How many of the lines below contain the word "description"? Only the number is wanted.

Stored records
━━━━━━━━━━━━━━━━
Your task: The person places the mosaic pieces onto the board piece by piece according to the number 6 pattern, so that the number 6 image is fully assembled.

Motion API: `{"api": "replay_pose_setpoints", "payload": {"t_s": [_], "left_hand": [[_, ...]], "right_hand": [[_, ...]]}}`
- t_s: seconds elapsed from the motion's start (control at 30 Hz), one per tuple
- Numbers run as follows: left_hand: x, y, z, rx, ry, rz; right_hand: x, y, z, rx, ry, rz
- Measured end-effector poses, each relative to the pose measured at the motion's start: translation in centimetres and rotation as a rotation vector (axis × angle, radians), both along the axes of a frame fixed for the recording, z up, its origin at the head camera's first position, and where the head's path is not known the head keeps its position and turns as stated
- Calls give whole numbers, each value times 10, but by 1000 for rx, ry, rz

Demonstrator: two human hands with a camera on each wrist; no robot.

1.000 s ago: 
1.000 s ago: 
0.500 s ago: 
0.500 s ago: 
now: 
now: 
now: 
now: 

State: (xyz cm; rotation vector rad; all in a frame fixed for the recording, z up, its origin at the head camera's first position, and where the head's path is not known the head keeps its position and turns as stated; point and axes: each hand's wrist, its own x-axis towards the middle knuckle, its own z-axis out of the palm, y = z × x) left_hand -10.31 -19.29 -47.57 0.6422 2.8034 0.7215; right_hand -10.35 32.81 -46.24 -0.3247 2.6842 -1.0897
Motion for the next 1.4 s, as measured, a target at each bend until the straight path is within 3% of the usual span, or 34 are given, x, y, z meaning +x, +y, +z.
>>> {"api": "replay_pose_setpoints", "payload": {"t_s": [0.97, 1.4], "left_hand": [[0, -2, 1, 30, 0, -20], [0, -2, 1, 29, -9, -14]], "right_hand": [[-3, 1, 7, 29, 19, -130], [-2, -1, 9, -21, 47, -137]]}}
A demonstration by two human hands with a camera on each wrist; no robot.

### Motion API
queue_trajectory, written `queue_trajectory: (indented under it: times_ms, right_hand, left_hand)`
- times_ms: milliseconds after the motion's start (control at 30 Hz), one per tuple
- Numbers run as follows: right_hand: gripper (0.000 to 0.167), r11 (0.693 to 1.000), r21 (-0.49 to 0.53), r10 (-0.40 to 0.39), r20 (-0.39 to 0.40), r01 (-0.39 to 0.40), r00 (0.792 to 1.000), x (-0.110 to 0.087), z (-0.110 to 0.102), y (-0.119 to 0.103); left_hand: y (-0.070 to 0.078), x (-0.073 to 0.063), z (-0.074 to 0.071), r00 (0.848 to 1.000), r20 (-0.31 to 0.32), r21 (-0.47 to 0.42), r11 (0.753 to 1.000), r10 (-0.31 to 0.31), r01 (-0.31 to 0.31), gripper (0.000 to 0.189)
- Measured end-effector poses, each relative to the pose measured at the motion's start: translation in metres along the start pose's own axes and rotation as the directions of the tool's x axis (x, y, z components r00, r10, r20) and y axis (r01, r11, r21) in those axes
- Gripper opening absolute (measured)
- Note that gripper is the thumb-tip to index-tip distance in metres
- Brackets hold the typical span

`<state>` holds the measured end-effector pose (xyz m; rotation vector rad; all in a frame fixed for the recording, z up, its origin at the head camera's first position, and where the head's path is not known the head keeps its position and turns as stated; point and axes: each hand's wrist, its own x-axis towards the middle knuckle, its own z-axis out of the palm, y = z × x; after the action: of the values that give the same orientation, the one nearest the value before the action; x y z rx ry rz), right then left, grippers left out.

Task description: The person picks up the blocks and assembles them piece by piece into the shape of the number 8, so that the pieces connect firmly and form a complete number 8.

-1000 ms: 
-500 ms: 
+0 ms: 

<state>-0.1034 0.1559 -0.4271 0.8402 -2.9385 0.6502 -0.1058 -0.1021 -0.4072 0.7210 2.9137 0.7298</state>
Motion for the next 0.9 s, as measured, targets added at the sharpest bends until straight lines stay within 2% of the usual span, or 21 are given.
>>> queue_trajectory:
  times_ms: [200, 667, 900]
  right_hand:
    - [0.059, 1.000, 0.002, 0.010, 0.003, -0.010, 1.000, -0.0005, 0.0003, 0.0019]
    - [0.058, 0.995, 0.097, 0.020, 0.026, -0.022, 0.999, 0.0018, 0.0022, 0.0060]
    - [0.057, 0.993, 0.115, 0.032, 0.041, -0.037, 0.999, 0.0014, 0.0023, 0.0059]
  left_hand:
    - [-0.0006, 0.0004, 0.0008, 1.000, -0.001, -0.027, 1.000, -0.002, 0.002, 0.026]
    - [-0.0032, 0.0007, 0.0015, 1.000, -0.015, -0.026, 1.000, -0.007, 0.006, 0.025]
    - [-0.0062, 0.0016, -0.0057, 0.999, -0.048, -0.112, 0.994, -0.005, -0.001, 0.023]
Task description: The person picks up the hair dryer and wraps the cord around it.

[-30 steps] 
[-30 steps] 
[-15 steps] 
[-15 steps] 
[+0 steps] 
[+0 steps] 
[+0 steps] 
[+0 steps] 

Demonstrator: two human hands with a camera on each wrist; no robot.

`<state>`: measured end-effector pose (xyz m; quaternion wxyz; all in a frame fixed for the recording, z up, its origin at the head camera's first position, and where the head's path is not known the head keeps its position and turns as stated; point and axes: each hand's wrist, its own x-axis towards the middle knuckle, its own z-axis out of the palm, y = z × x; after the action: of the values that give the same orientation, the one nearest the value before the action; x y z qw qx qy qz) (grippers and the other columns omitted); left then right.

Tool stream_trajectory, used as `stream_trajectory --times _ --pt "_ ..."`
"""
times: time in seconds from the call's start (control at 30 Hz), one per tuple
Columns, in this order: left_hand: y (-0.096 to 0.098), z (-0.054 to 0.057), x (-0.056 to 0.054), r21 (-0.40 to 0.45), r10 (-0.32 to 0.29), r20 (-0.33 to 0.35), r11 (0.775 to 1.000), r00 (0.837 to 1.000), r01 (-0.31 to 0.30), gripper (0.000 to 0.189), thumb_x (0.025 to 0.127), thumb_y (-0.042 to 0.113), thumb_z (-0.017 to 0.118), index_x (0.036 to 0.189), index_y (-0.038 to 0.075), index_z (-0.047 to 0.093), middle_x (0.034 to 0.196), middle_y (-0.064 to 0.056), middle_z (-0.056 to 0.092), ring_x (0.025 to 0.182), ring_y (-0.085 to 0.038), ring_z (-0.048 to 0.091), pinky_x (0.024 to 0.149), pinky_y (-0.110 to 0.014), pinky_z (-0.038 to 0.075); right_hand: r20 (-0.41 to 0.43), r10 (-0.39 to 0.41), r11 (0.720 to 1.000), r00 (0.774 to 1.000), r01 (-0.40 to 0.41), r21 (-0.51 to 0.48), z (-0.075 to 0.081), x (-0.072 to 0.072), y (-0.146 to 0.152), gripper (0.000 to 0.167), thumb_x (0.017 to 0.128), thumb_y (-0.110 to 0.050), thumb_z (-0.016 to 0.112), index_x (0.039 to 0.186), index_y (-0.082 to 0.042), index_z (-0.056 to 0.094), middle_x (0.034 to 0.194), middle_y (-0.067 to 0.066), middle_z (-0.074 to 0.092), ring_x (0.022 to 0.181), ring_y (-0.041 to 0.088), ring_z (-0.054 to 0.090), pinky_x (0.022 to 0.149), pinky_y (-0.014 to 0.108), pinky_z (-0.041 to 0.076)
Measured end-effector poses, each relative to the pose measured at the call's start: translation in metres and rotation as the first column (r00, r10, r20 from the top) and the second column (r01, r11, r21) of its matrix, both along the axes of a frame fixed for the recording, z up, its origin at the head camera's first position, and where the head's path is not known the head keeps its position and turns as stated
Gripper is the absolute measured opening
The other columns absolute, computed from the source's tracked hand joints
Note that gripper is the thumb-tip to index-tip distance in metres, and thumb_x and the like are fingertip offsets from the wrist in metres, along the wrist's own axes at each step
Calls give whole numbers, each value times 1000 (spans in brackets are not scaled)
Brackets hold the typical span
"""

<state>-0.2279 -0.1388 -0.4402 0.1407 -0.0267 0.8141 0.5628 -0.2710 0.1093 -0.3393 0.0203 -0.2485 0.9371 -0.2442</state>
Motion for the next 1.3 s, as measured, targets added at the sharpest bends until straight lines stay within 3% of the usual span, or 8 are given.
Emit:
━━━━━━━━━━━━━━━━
▶ [TASK ANSWER]:
2